Scavell’in Ulthalesh’i saklamasının ardından yüzyıllar geçmişti ki Sargeras, Muhafız Medivh’in zihnini ona tırpanın kontrolünü yeniden kazanmasında destek olsun diye çarpıttı. Muhafız bu göreve kafayı taktı ve lanetli Kara Atlılar’ı silahı bulup Ölüyel Geçidi’ndeki Sataiel ve Ulthalesh tarafından yaratılmış büyülü bağlantı noktasının tepesine kurulmuş Karazhan kulesine geri getirmeleri için gönderdi. Sargeras hoşnuttu. Kara Atlılar’ın silahı bulması ve Ulthalesh’in hırslarının alay konusu olması an meselesiydi.
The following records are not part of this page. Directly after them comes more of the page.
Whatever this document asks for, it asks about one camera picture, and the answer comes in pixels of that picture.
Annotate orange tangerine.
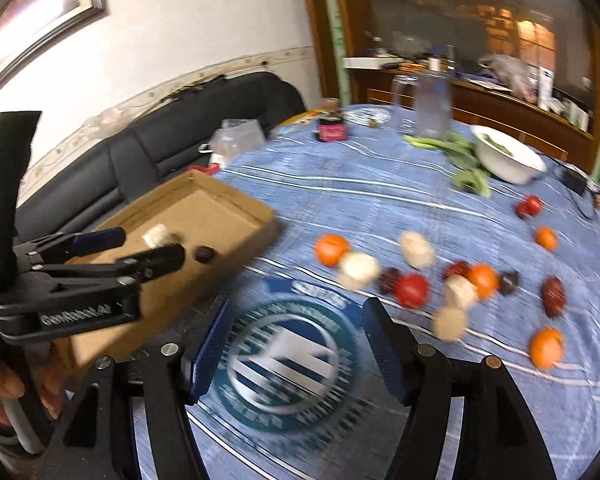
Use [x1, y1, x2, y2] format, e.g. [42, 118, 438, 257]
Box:
[314, 234, 350, 268]
[528, 327, 565, 370]
[534, 226, 559, 252]
[468, 263, 498, 301]

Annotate person's left hand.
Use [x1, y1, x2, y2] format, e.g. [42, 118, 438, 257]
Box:
[0, 344, 68, 427]

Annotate white sponge cube in box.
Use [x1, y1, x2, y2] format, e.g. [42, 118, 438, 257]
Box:
[142, 223, 174, 249]

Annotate dark jujube in box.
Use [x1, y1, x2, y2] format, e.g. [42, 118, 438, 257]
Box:
[194, 245, 218, 264]

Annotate dark jujube on table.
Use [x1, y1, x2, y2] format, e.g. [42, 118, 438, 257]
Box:
[377, 266, 402, 296]

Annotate cardboard box tray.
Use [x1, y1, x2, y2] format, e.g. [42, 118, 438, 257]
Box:
[66, 171, 280, 377]

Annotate red jujube by tangerine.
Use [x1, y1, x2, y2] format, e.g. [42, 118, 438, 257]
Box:
[442, 260, 471, 281]

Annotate dark purple plum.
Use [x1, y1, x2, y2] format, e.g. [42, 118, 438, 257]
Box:
[498, 270, 520, 296]

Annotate black leather sofa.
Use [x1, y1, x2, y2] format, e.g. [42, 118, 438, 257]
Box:
[15, 72, 306, 242]

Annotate blue plaid tablecloth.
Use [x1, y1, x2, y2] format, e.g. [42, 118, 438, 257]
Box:
[187, 107, 600, 479]

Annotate clear plastic bag on sofa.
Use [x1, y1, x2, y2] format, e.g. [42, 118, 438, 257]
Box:
[198, 119, 266, 169]

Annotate large red jujube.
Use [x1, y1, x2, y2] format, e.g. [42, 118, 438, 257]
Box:
[541, 275, 566, 318]

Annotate small dark red fruit far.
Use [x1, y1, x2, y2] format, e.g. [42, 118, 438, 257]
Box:
[515, 202, 530, 219]

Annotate green leafy vegetable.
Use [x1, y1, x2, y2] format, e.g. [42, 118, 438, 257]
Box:
[404, 132, 491, 198]

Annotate red cherry tomato far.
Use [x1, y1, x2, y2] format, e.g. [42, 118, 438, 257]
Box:
[524, 195, 544, 217]

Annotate white bowl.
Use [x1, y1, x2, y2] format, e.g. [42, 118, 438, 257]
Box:
[469, 125, 547, 185]

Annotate black power adapter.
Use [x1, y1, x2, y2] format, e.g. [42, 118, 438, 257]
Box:
[560, 166, 592, 196]

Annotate clear plastic pitcher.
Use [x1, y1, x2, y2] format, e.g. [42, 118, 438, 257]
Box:
[392, 70, 452, 140]

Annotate plastic bag on sideboard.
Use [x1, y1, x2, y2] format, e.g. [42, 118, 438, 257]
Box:
[478, 54, 536, 103]

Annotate wooden sideboard cabinet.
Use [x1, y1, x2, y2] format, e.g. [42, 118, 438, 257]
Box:
[306, 0, 600, 170]
Ulthalesh, Ölüyel Hasatçısı, Bölüm On

Medivh’in verdiği emir öylesine kuvvetliydi ki Kara Atlılar, Ulthalesh’i arayışlarını Muhafız’ın ölümünden sonra bile sürdürdüler. Sonunda liderleri Ariden, tırpanın içindeki ruhların ağıtlarını hissederek ona ulaşmayı başardı ve Karazhan’ın yer altı mezarlarına getirdi.

Ariden, Sataiel’in irade gücü ve maharetine sahip değildi; Ulthalesh’i idaresi uzun sürmedi. Sonunun nasıl geldiğine dair çelişen raporlar bulunmaktadır. Kimisi bir çatışmada yenildikten sonra tırpanın lanetine boyun eğdiğini söylemekte ancak kimisiyse başka bir hikâye anlatmakta. Bütün söylentilerin ortak birleştiği noktaysa Ulthalesh’in Ariden’in ölümünün hemen ardından kaybolduğudur. Şu anki konumu bilinmemektedir. Efsaneye göre onu artık sadece olağanüstü beceri ve dayanıklılık sahibi biri kontrol edebilir.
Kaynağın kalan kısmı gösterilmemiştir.